Swiggy’s success in quick commerce reflects a broader trend in India, where urban consumers increasingly prefer the instant access and affordability of digital platforms. With quick commerce growing faster than traditional food delivery, companies like Swiggy are capitalising on a lucrative market that appeals to India’s young, urban, and tech-savvy population.

Also read | How e-commerce firm Cashify is cashing in on India's circular economy

“The Quick Commerce Industry In India Market size is estimated at $3.34 billion in 2024, and is expected to reach $9.95 billion by 2029, growing at a CAGR of greater than 4.5 per cent during the forecast period (2024-2029),” Chryeum said in its report.

Challenges

While quick commerce has found fertile ground in India, it faces its own set of challenges.

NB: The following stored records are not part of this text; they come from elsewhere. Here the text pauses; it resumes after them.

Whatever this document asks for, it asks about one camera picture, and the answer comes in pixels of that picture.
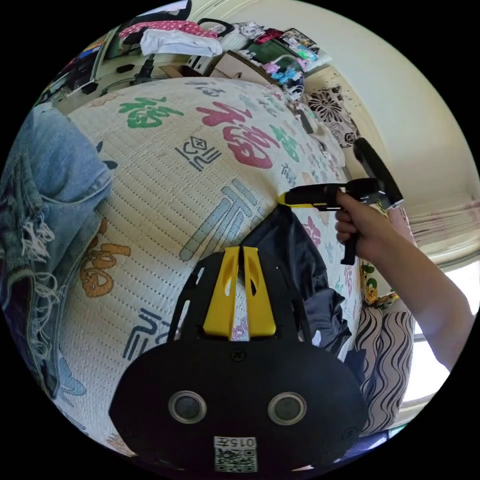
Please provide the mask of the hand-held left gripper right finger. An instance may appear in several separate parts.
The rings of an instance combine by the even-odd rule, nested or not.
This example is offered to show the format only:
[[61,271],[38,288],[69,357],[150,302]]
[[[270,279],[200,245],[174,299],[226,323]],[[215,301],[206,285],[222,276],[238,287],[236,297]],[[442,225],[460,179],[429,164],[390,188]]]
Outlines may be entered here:
[[258,249],[245,246],[242,251],[248,334],[250,337],[272,337],[276,324]]

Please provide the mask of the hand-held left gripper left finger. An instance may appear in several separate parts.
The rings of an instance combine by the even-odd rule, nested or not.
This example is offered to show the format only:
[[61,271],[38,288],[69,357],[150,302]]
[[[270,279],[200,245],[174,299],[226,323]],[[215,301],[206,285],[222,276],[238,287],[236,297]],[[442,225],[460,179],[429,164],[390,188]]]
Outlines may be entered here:
[[203,331],[208,336],[232,336],[236,311],[239,248],[226,248],[219,259],[221,262],[203,323]]

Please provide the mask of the person's right hand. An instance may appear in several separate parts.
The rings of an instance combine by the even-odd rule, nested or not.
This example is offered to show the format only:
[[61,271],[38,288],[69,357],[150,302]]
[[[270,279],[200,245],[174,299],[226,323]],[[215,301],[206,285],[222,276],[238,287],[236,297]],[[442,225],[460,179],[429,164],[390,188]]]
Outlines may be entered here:
[[337,241],[345,246],[348,240],[357,237],[356,255],[374,263],[397,233],[388,219],[371,206],[340,190],[336,200],[341,207],[335,214]]

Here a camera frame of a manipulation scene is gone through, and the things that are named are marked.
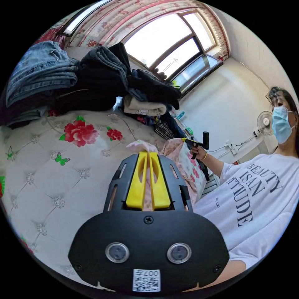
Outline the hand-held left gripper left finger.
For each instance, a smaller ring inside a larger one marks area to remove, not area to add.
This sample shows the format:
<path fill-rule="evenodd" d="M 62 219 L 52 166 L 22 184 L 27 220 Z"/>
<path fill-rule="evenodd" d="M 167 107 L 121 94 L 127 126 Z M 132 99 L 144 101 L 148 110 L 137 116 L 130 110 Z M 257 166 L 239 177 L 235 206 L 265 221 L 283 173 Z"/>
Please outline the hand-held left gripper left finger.
<path fill-rule="evenodd" d="M 133 175 L 126 198 L 128 208 L 143 208 L 146 189 L 147 160 L 148 152 L 139 152 L 133 168 Z"/>

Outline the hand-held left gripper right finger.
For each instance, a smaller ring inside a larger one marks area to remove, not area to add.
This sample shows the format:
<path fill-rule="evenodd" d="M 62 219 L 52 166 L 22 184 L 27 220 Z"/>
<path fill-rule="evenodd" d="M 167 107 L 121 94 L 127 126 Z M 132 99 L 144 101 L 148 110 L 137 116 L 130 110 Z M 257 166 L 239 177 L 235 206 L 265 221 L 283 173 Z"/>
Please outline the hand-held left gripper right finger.
<path fill-rule="evenodd" d="M 164 180 L 159 156 L 156 152 L 149 153 L 150 189 L 153 209 L 168 209 L 170 197 Z"/>

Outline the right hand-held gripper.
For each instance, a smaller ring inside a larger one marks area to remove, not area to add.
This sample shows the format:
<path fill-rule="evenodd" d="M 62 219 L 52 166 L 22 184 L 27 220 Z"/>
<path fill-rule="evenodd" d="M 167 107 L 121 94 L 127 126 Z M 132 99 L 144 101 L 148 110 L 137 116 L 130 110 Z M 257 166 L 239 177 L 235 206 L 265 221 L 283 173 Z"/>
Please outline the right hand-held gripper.
<path fill-rule="evenodd" d="M 204 159 L 204 149 L 197 143 L 194 143 L 193 140 L 188 139 L 188 138 L 182 138 L 182 141 L 185 143 L 193 143 L 190 154 L 192 158 L 198 159 L 198 160 L 203 160 Z"/>

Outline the person's right hand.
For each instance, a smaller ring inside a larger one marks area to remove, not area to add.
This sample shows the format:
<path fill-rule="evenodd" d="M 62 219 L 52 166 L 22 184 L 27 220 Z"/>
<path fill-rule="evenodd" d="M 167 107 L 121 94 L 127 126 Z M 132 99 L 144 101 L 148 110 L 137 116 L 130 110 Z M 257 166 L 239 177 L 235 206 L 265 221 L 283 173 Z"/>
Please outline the person's right hand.
<path fill-rule="evenodd" d="M 191 159 L 204 160 L 207 157 L 207 152 L 201 147 L 192 147 L 190 150 Z"/>

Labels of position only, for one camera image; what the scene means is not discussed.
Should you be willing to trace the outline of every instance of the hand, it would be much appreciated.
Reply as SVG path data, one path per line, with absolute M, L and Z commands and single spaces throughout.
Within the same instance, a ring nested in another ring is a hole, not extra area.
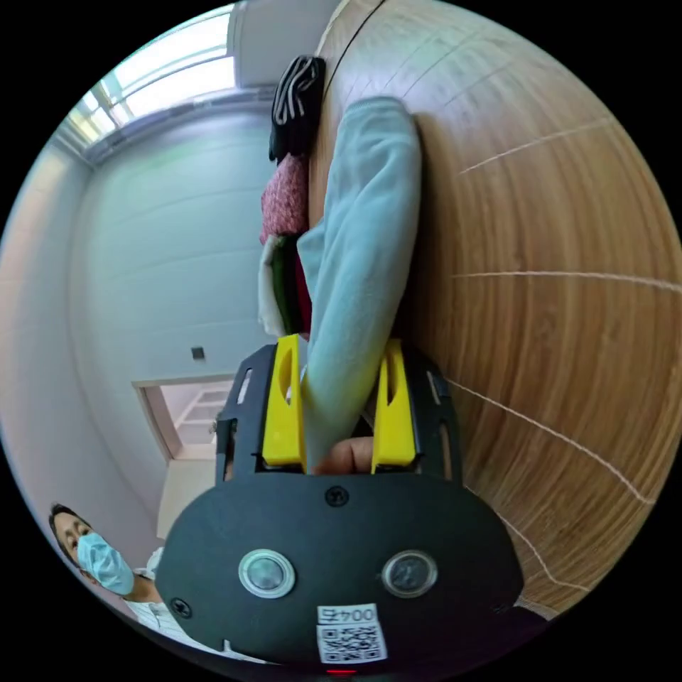
M 342 440 L 313 468 L 313 474 L 369 474 L 372 471 L 373 445 L 374 439 L 371 437 Z

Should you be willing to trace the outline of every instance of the light blue sweater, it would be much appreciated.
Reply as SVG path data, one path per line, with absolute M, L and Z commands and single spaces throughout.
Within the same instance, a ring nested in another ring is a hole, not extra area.
M 309 467 L 351 436 L 372 391 L 407 283 L 420 196 L 411 115 L 392 97 L 351 104 L 324 217 L 298 240 L 313 302 L 302 391 Z

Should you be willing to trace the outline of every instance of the dark hair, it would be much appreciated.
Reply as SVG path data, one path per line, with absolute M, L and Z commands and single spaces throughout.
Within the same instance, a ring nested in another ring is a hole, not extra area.
M 52 535 L 54 535 L 55 540 L 57 541 L 57 545 L 59 545 L 59 549 L 62 551 L 62 554 L 76 567 L 80 569 L 80 566 L 77 564 L 76 561 L 73 560 L 73 557 L 69 554 L 69 550 L 62 545 L 58 535 L 57 535 L 57 527 L 55 526 L 55 517 L 57 514 L 70 514 L 71 516 L 75 516 L 77 519 L 82 521 L 86 526 L 92 528 L 90 524 L 79 514 L 76 514 L 73 509 L 69 509 L 69 507 L 66 507 L 64 504 L 59 504 L 58 502 L 54 503 L 52 505 L 52 508 L 50 509 L 50 516 L 48 517 L 48 523 L 50 524 L 50 530 L 52 531 Z

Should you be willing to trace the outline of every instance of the folded clothes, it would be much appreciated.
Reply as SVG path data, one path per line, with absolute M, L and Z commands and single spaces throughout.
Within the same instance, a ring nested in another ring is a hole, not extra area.
M 275 301 L 277 302 L 277 308 L 279 309 L 279 314 L 282 318 L 282 324 L 284 327 L 283 336 L 291 334 L 291 306 L 287 302 L 286 298 L 286 275 L 285 275 L 285 265 L 284 265 L 284 251 L 282 249 L 283 239 L 278 240 L 278 246 L 275 248 L 272 254 L 272 286 L 275 293 Z
M 289 326 L 287 334 L 298 334 L 301 331 L 301 312 L 298 308 L 298 292 L 296 290 L 296 242 L 297 237 L 282 239 L 284 305 L 287 309 Z
M 284 322 L 274 291 L 272 259 L 279 243 L 278 237 L 268 237 L 258 267 L 258 321 L 265 333 L 280 338 L 286 336 Z
M 261 244 L 271 234 L 302 234 L 308 229 L 308 162 L 288 154 L 261 196 Z
M 324 86 L 322 58 L 302 55 L 288 66 L 272 103 L 270 161 L 310 153 L 320 125 Z
M 351 104 L 338 129 L 320 223 L 298 240 L 312 300 L 302 382 L 308 463 L 349 438 L 372 392 L 417 233 L 421 150 L 402 103 Z

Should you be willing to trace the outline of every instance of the face mask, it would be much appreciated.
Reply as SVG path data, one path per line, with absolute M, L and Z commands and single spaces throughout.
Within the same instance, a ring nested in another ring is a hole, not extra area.
M 103 588 L 117 595 L 129 595 L 133 591 L 135 574 L 102 536 L 88 533 L 78 540 L 78 563 Z

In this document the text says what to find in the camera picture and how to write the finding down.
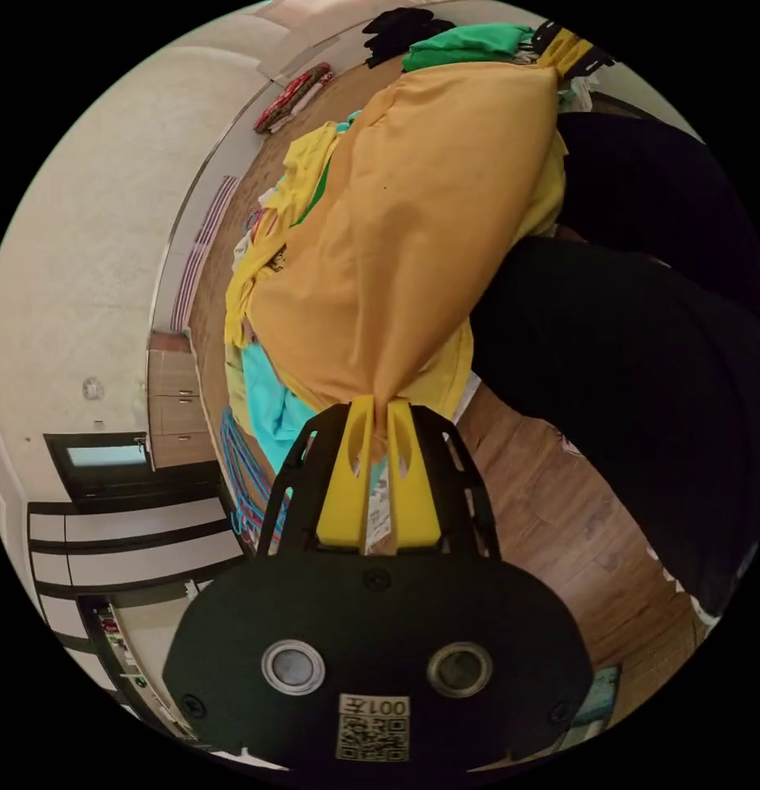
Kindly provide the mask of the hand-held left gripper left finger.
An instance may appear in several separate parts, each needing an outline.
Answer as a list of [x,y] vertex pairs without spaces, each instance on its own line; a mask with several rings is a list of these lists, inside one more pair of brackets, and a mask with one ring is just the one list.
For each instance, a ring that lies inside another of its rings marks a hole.
[[365,545],[374,417],[374,399],[358,397],[343,418],[317,524],[317,539],[326,548]]

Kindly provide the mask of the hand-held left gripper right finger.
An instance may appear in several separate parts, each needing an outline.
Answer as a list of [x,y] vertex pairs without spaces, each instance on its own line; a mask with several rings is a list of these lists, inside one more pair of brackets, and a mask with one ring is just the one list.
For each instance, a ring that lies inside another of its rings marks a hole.
[[388,405],[390,522],[398,549],[435,549],[440,524],[409,402]]

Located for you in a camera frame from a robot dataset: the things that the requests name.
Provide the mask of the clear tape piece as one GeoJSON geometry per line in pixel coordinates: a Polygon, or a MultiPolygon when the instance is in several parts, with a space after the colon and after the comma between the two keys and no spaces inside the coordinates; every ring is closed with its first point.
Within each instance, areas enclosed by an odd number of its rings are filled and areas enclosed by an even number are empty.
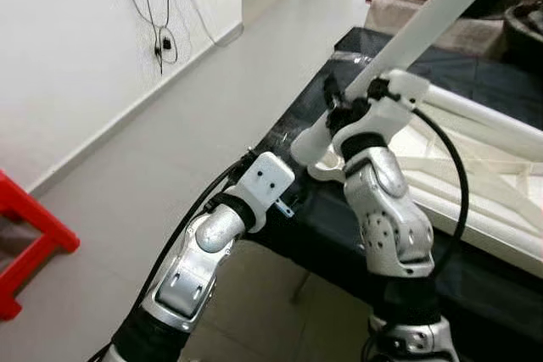
{"type": "Polygon", "coordinates": [[[366,64],[369,64],[370,61],[372,61],[372,56],[365,55],[364,53],[341,51],[341,49],[336,49],[336,51],[333,51],[329,56],[329,60],[345,61],[345,63],[366,66],[366,64]]]}

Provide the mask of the beige cloth covered bench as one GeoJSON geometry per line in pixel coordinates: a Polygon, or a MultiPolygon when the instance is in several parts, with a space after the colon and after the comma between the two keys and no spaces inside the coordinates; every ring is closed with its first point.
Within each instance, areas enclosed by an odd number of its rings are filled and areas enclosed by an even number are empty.
{"type": "Polygon", "coordinates": [[[407,0],[367,0],[364,26],[372,31],[398,36],[403,31],[408,43],[420,47],[423,41],[443,51],[468,56],[491,56],[500,47],[503,19],[438,17],[424,13],[424,5],[407,0]]]}

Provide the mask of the black tablecloth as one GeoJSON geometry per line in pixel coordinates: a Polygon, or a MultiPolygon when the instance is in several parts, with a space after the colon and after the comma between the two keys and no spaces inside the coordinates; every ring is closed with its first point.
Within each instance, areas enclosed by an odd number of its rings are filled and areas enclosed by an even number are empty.
{"type": "MultiPolygon", "coordinates": [[[[361,64],[329,59],[257,145],[288,155],[295,134],[323,111],[323,86],[341,86],[361,64]]],[[[543,84],[538,75],[439,47],[428,48],[411,72],[458,96],[540,128],[543,84]]],[[[361,303],[380,299],[367,274],[356,218],[340,185],[301,176],[288,189],[294,216],[274,210],[267,227],[250,242],[279,254],[361,303]]],[[[543,362],[543,281],[519,266],[463,243],[437,280],[439,311],[451,323],[457,352],[470,362],[543,362]]]]}

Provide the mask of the red plastic stool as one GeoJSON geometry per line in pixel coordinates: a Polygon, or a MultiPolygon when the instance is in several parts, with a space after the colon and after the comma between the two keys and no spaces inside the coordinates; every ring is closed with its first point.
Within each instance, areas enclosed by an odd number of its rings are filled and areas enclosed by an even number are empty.
{"type": "Polygon", "coordinates": [[[57,253],[74,253],[81,239],[35,197],[0,170],[0,221],[29,226],[37,231],[30,242],[16,251],[0,243],[0,320],[15,319],[22,311],[16,295],[22,286],[57,253]]]}

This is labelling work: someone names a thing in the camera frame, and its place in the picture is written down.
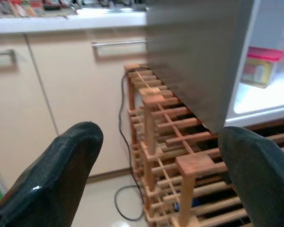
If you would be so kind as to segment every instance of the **pink lid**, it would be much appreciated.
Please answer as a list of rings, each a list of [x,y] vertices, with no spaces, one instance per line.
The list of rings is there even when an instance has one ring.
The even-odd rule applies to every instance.
[[[265,49],[259,47],[249,47],[248,58],[255,58],[265,61],[277,62],[284,56],[284,52],[280,50]]]

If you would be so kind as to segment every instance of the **cabinet door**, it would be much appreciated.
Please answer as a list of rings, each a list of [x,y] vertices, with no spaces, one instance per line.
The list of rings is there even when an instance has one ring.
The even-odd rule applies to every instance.
[[[144,39],[142,28],[29,36],[59,133],[81,121],[97,123],[104,133],[91,175],[129,167],[127,149],[118,131],[123,65],[146,61],[144,44],[95,50],[91,43],[139,39]],[[130,138],[127,108],[125,100],[123,129]]]
[[[0,36],[0,53],[0,180],[8,189],[56,133],[24,36]]]

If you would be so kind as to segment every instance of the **countertop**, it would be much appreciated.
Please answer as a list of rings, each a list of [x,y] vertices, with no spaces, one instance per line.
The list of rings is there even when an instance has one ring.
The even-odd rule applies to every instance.
[[[0,18],[0,34],[38,33],[107,27],[145,26],[145,11],[79,9],[65,17]]]

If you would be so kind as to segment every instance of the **refrigerator door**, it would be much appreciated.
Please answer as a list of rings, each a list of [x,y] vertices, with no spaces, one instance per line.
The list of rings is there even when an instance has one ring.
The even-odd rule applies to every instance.
[[[212,132],[225,123],[256,0],[149,0],[148,64]]]

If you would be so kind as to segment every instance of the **plastic container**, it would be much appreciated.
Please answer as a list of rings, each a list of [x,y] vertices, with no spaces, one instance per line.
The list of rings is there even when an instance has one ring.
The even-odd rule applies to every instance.
[[[280,50],[249,47],[241,82],[266,88],[283,56],[284,52]]]

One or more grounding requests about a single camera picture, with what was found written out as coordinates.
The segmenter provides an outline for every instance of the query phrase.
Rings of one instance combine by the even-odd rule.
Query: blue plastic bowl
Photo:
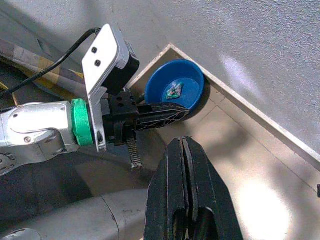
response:
[[[167,91],[179,83],[183,83],[181,96],[167,99]],[[169,61],[150,77],[144,91],[145,102],[176,103],[189,109],[191,113],[200,101],[204,85],[204,74],[196,64],[185,59]]]

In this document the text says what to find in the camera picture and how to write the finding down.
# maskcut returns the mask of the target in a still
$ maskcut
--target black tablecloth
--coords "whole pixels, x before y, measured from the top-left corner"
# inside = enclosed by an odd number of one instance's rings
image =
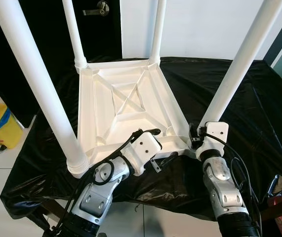
[[[161,69],[188,122],[198,125],[231,61],[162,58]],[[79,76],[72,65],[55,85],[74,132],[78,123]],[[282,79],[263,61],[254,61],[222,119],[228,143],[242,156],[259,201],[274,192],[282,176]],[[114,202],[131,201],[214,219],[202,182],[201,163],[185,156],[156,173],[150,164],[140,177],[123,181]],[[68,199],[77,183],[44,115],[39,112],[13,166],[1,200],[12,218],[37,218],[41,202]]]

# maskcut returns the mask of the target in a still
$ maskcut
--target wire
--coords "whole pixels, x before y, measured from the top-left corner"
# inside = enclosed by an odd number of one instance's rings
[[[237,157],[234,157],[231,159],[231,162],[230,162],[230,170],[231,170],[231,176],[232,176],[232,179],[234,181],[234,184],[239,188],[239,190],[242,189],[243,185],[244,185],[244,181],[241,182],[241,184],[239,185],[237,183],[237,180],[235,178],[235,175],[234,175],[234,172],[233,172],[233,163],[234,161],[238,161],[240,164],[242,164],[242,169],[244,170],[244,175],[246,173],[246,182],[247,182],[247,189],[248,189],[248,193],[249,193],[249,202],[250,204],[254,203],[254,206],[255,206],[255,211],[256,211],[256,214],[257,214],[257,222],[258,222],[258,225],[259,225],[259,234],[260,236],[262,237],[263,236],[263,233],[262,233],[262,223],[261,223],[261,215],[260,215],[260,211],[259,211],[259,208],[258,208],[258,199],[256,197],[256,194],[254,193],[252,187],[251,187],[251,184],[250,184],[250,178],[249,178],[249,173],[248,173],[248,170],[247,170],[247,167],[243,161],[243,159],[241,158],[241,156],[237,153],[237,151],[235,151],[233,149],[233,147],[231,147],[229,144],[227,144],[226,142],[222,141],[221,139],[211,135],[211,134],[208,134],[208,133],[204,133],[203,134],[204,136],[207,136],[207,137],[210,137],[220,143],[222,143],[224,146],[226,146],[227,148],[229,148]]]
[[[71,204],[71,202],[72,202],[74,196],[75,196],[76,193],[77,193],[77,190],[80,190],[79,187],[81,186],[82,181],[88,176],[88,174],[89,174],[90,172],[91,172],[91,171],[88,170],[88,171],[83,175],[83,177],[80,179],[80,181],[77,183],[77,185],[76,185],[74,191],[72,192],[72,195],[70,196],[70,199],[69,199],[69,200],[67,201],[67,203],[66,203],[66,206],[65,206],[65,208],[64,208],[63,216],[62,216],[61,219],[58,221],[56,227],[53,229],[53,232],[54,232],[54,233],[58,233],[58,232],[60,231],[60,227],[61,227],[61,225],[62,225],[62,222],[63,222],[63,220],[64,220],[64,218],[65,218],[65,216],[66,216],[66,214],[67,214],[68,208],[69,208],[69,206],[70,206],[70,204]]]

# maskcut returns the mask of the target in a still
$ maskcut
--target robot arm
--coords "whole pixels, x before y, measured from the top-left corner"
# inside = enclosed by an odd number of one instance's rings
[[[196,157],[202,162],[203,182],[209,191],[222,236],[258,237],[257,228],[222,158],[224,145],[218,140],[226,142],[228,128],[224,122],[207,122],[205,127],[200,128],[203,144],[196,150]]]
[[[96,164],[89,183],[74,201],[61,228],[46,231],[44,237],[94,237],[112,203],[112,193],[119,183],[134,174],[142,175],[144,164],[161,150],[153,135],[159,129],[138,130],[120,148]]]

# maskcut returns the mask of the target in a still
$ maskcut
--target white cylindrical leg
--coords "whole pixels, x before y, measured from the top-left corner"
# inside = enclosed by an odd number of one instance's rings
[[[86,68],[87,61],[83,54],[83,50],[81,46],[81,38],[77,27],[72,0],[63,0],[63,7],[64,7],[67,26],[70,32],[71,42],[75,55],[75,67],[76,69]]]
[[[199,127],[219,121],[282,8],[282,0],[264,0],[241,47],[225,74]]]
[[[160,49],[161,49],[161,37],[162,29],[164,26],[164,18],[166,11],[166,0],[159,0],[157,5],[157,13],[155,20],[155,29],[153,37],[152,52],[149,60],[149,64],[160,63]]]
[[[0,26],[67,158],[68,170],[80,178],[88,170],[88,159],[67,119],[18,0],[0,0]]]

The high cost of maintaining dark stores and offering deep discounts has led to a model that relies heavily on external funding, raising questions about its sustainability. Swiggy Instamart’s rapid growth, fuelled by substantial investments, underscores the importance of scale and hints at the potential risks if funding dries up or operational costs rise.

Additionally, regulatory scrutiny and consumer sensitivity to price could influence the trajectory of quick commerce.

The government may impose regulations to protect traditional retail formats like kiranas, which could affect quick commerce platforms’ ability to maintain competitive pricing and operational flexibility. Moreover, while urban consumers are willing to pay for convenience, many remain price-conscious, particularly for essential goods.

Quick commerce is about more than just speed. The key players in the space need to focus on three critical factors: market share, customer acquisition costs (CAC), and average order value (AOV).


Balancing growth and profitability

Operating in Q-commerce is a high-stakes game with razor-thin margins and heavy upfront investments. And the challenges don’t end with logistics.

Success hinges on attracting new customers while encouraging existing ones to order more frequently. Here lies a crucial balancing act: if CAC (the cost of acquiring a new customer) continues to rise while AOV (the average amount spent per order) remains stagnant, the model risks becoming unsustainable.

Also read | Why Piyush Goyal's criticism of e-commerce giants is not fully valid

Efficient cash flow management becomes essential to managing high costs and intense competition. Building a sustainable business model in quick commerce depends on finding the right balance between growth and profitability.

That’s the high-stakes battle Swiggy, Blinkit, and Zepto are engaged in. Each is vying for dominance in a space where success depends as much on strategic cost control as on rapid delivery.